# Wait for it, wait for it.....FIRST CYCLE TREN-E ADVICE/INPUT



## TeeM4242 (Feb 21, 2014)

Hello everyone. I just joined and posted in the new members thread but ill introduce myself a little again. Im 24 turning 25 in a month. Been lifting since I was 16 and have made some great gains naturally. Never have taken a pro hormone or any of that nonsense. Other than protein and creatine, a test booster here and there. I contemplating starting a cycle last year but i decided to wait it out another year. So the time is now. Im sick of listening to dudes around my age because I honestly don't trust them. So i need some expert advice. 

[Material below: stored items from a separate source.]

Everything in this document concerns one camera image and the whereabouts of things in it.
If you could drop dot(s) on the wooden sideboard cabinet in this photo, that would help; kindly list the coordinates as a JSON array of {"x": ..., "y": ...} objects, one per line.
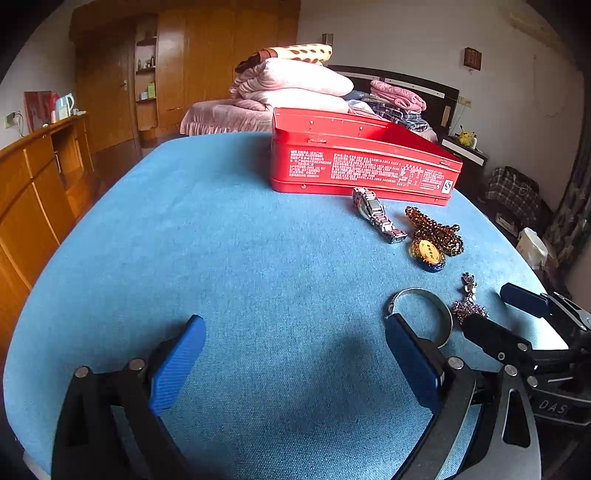
[{"x": 48, "y": 182}]

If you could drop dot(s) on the plaid bag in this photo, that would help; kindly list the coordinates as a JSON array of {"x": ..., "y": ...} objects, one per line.
[{"x": 518, "y": 197}]

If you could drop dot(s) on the dark nightstand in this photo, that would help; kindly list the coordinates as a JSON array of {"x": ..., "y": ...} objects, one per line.
[{"x": 472, "y": 176}]

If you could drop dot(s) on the red metal tin box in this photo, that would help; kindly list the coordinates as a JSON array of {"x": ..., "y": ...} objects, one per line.
[{"x": 331, "y": 153}]

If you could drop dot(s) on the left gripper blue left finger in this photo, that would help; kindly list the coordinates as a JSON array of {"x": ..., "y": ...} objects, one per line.
[{"x": 147, "y": 388}]

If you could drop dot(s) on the wooden wardrobe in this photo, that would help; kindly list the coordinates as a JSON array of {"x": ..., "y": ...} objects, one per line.
[{"x": 139, "y": 65}]

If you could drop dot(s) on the red box on sideboard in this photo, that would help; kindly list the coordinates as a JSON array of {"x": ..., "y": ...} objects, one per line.
[{"x": 39, "y": 109}]

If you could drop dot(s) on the folded plaid clothes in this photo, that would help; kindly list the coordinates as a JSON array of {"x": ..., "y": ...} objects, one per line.
[{"x": 369, "y": 104}]

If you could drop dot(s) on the yellow pikachu plush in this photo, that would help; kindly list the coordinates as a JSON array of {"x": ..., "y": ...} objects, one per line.
[{"x": 467, "y": 138}]

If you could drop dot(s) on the folded pink clothes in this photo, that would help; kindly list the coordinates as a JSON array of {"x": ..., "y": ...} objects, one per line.
[{"x": 401, "y": 97}]

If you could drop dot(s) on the brown wall ornament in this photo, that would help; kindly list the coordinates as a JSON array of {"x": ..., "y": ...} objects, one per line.
[{"x": 472, "y": 59}]

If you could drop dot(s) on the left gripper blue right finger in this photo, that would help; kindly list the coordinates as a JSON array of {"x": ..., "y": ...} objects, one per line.
[{"x": 443, "y": 385}]

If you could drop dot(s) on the wall switch box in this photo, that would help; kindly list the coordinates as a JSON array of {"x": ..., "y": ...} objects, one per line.
[{"x": 328, "y": 39}]

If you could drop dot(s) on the silver bangle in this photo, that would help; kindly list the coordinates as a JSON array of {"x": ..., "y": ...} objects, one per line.
[{"x": 438, "y": 324}]

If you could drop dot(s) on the white electric kettle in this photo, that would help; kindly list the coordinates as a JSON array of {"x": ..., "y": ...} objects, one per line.
[{"x": 64, "y": 106}]

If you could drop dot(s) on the blue table cloth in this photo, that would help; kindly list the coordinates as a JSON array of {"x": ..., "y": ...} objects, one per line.
[{"x": 296, "y": 380}]

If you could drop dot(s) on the spotted rolled blanket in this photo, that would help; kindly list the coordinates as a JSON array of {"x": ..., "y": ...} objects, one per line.
[{"x": 308, "y": 53}]

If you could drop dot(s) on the bed with pink cover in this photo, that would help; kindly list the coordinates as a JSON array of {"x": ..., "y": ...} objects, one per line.
[{"x": 222, "y": 116}]

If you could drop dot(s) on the stack of pink quilts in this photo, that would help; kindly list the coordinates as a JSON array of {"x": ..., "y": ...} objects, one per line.
[{"x": 284, "y": 83}]

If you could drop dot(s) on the silver metal wristwatch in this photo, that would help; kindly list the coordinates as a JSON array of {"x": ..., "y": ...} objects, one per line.
[{"x": 373, "y": 210}]

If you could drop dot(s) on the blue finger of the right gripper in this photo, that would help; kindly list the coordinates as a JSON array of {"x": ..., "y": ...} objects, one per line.
[
  {"x": 529, "y": 302},
  {"x": 499, "y": 342}
]

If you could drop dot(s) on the dark wooden headboard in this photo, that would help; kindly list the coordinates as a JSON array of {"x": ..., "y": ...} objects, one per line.
[{"x": 441, "y": 99}]

I want to run a Cycle of Test-E. Gonna start it at the end of April but I wanna make sure I have the right information before I buy everything. 
Im 187 lbs 5'11 and about 8-10% BF. I want to put on 15 lbs at least of lean mass. Im going into this very optimistic because that will only help garnish more intensity once I start. 

I know the right amount should be 250mgs twice a week spread out 3.5 days apart for a total of 500mgs a week.
I know you HAVE to have an AI on deck as well as a PCT. HCG as well for the testes!
Im gonna be taking Fish Oil, Animal Pak and Hawthorne Berry for Blood pressure control. I also have alot of L-Carnitine handy so ill take that as well.

Now my questions. 

1) How long should I run the test? 10 weeks or 12 weeks? 
2) Should I run another compound like Deca? ( I want to take my body to the next level, if its possible and not overdoing it, im open to it. )
3) Clomid or Nolva for PCT and how long after the last pin do I start? Ive heard 2 weeks? and what would a good dosage be?
4) as for the AI, im not prone to gyno so should i still take it or just have it in  case? and if so to take it, what would the dosage be?
5) As for the HCG, do I take that throughout the whole cycle?
6)[FONT=verdana, geneva, lucida, lucida grande, arial, helvetica, sans-serif][/FONT][FONT=verdana, geneva, lucida, lucida grande, arial, helvetica, sans-serif] WHen should I start to notice the Test kicking in?
[/FONT][FONT=verdana, geneva, lucida, lucida grande, arial, helvetica, sans-serif]7) is a pre workout possible during cycle or Am I asking to go into cardiac arrest?


Once again thank you for reading and if you have any input or advice PLEASE DONT BE SHY. Once i start the cycle Im gonna post a log.  Ill add my routine as well as my diet once I get some input....THANKSSSS[/FONT]


----------



## Paranoid Fitness (Feb 21, 2014)

OK, you're asking basic stuff that's covered all over the forum...but you're doing it the right way.

Remember: There's no substitute for the advice of a physician.
I am not a doctor or health care professional.

My best advice: the easiest way to stop using anabolic steroids is to not start using them in the first place.

Below is my opinion...just my opinion.

1)Test E first cycle minimum 12 weeks, some guys say 16. 
2) No Deca on the first cycle. 
3) I'll let someone else answer, my pct is different. Lots of PCT info available...keep researching.
4)You answered your AI question yourself...ALWAYS ON HAND. How do you know you're not prone to gyno?
5)Plenty of info on HCG here. I do 1000iu/wk weeks 6-16.
6)For me I notice size and strength gains around week 5 or 6...everyone is different. Don't get frustrated, just keep training.
5)Plenty of info on HCG here. I do 1000iu/wk weeks 6-16.
7)I got away from pre wo supps but a lot of guys swear by them. You'll have to figure that one out on your own.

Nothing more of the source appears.